WHAT IS BEING ASKED: Look through the lines below and extract each one that contains "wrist".

DATASET EXTRACT:
--- START ---
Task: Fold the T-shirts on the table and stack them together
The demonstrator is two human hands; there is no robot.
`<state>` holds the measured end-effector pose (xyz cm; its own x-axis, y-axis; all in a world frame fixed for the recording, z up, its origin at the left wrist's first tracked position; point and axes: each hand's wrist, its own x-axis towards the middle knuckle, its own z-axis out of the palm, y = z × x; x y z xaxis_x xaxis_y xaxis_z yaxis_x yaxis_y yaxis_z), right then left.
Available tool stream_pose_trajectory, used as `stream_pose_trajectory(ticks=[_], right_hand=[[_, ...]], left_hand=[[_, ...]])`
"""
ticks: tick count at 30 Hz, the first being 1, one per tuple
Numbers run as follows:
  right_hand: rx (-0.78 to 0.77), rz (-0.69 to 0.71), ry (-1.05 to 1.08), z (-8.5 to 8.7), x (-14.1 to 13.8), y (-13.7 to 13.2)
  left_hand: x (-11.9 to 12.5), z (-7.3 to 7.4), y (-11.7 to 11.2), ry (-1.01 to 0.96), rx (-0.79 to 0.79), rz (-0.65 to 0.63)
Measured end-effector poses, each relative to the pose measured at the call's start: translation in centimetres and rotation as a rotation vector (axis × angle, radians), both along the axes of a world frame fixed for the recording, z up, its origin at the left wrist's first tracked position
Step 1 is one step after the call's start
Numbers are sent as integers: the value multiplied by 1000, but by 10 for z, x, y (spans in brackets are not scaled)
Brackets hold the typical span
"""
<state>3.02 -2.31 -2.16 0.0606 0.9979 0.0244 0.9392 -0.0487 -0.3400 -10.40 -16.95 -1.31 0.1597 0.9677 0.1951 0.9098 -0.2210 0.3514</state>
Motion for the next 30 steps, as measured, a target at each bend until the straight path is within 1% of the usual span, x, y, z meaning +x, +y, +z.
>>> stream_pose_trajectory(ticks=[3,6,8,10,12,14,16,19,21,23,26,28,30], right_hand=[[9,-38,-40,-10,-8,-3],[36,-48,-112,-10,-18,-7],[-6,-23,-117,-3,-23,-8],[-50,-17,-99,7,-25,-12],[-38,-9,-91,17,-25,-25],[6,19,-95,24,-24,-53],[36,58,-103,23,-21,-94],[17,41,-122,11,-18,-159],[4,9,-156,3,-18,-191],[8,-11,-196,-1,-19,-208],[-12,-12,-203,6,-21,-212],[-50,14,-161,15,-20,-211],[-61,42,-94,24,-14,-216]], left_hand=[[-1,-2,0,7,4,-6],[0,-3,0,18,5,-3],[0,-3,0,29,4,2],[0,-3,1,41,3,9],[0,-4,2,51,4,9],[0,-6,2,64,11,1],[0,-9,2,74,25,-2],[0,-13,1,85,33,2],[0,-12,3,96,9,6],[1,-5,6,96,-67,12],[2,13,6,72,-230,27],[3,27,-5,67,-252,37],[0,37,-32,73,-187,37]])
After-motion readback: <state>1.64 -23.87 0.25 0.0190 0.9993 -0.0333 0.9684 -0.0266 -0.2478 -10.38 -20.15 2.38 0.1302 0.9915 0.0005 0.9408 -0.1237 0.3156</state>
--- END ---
EXERCISE RESPONSE:
`<state>` holds the measured end-effector pose (xyz cm; its own x-axis, y-axis; all in a world frame fixed for the recording, z up, its origin at the left wrist's first tracked position; point and axes: each hand's wrist, its own x-axis towards the middle knuckle, its own z-axis out of the palm, y = z × x; x y z xaxis_x xaxis_y xaxis_z yaxis_x yaxis_y yaxis_z), right then left.
Measured end-effector poses, each relative to the pose measured at the call's start: translation in centimetres and rotation as a rotation vector (axis × angle, radians), both along the axes of a world frame fixed for the recording, z up, its origin at the left wrist's first tracked position

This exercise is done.